Errada: essa associação mistura estruturas diferentes e não corresponde à indicação clássica da cirurgia de Raikin.
- B)subluxação do tendão tibial posterior.
Errada: a subluxação do tendão tibial posterior é outro problema e não é o alvo desse procedimento.
- C)insuficiência e ruptura do tendão extensor longo do hálux.
Errada: insuficiência e ruptura do extensor longo do hálux não se relacionam à cirurgia de Raikin.
- D)insuficiência e luxação do tendão tibial posterior.

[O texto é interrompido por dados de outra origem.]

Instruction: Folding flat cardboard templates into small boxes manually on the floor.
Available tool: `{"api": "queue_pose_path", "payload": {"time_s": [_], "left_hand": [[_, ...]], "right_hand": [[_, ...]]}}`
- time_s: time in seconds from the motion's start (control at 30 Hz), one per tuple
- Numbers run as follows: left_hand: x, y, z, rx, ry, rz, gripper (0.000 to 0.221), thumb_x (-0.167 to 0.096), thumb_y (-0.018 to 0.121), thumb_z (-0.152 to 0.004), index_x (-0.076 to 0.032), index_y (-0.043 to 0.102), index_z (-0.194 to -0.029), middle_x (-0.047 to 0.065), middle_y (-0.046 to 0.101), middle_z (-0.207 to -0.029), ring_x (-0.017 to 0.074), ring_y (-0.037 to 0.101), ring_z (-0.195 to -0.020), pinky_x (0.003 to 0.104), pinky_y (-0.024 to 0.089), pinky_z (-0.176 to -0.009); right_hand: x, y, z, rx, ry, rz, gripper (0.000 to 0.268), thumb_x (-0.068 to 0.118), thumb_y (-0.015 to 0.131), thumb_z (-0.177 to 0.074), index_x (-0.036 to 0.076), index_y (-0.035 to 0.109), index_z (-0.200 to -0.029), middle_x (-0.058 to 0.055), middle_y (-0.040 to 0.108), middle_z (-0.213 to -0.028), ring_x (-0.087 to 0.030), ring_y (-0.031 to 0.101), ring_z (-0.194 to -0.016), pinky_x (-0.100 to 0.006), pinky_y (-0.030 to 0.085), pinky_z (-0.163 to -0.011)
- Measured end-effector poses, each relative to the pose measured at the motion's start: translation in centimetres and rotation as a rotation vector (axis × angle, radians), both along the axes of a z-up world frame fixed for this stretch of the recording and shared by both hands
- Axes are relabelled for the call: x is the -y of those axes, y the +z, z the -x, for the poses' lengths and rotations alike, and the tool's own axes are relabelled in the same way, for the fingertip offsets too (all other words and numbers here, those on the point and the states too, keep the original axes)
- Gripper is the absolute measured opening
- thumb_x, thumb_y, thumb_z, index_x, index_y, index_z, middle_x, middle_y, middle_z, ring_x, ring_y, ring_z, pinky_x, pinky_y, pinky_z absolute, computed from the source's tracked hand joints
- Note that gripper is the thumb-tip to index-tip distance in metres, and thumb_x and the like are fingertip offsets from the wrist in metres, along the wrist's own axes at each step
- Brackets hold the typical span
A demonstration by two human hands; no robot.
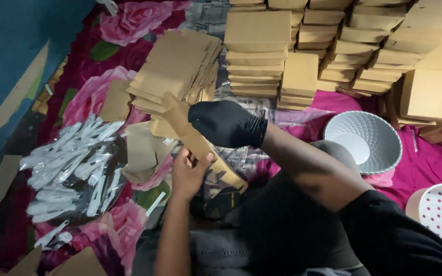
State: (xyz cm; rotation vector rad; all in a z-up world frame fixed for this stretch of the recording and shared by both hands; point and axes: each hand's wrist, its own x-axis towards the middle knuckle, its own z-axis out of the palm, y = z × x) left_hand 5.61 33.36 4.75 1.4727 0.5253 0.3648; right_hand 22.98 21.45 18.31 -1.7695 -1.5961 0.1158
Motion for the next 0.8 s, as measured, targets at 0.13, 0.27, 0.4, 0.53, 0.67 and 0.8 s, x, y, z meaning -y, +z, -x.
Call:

Errada: lesão do tibial posterior tem outra abordagem e não define essa técnica.
- E)subluxação do tendão tibial anterior.
Certa: a cirurgia de Raikin é indicada para subluxação do tendão tibial anterior.
Gabarito: E
A cirurgia de Raikin é lembrada nas patologias do tendão tibial anterior, especialmente quando há subluxação anterior desse tendão no tornozelo. Em outras palavras: o tendão que faz a dorsiflexão do pé pode “sair do trilho” e causar dor, estalido e sensação de instabilidade. A proposta cirúrgica é corrigir esse deslizamento e devolver o bom alinhamento do tendão. Na ortopedia, o nome do procedimento costuma ser cobrado de forma bem direta pela banca: ela quer associar o eponímico ao tendão certo, sem inventar moda. Aqui, a chave é lembrar que Raikin se relaciona ao tendão tibial anterior, e não ao tibial posterior, fibulares ou extensores do hálux. Por isso, o gabarito é a alternativa E. Ela corresponde exatamente à subluxação do tendão tibial anterior, que é a indicação clássica atribuída à cirurgia de Raikin. É aquela questão de prova que parece pedir anatomia, mas na verdade quer memória cirúrgica com nome e sobrenome.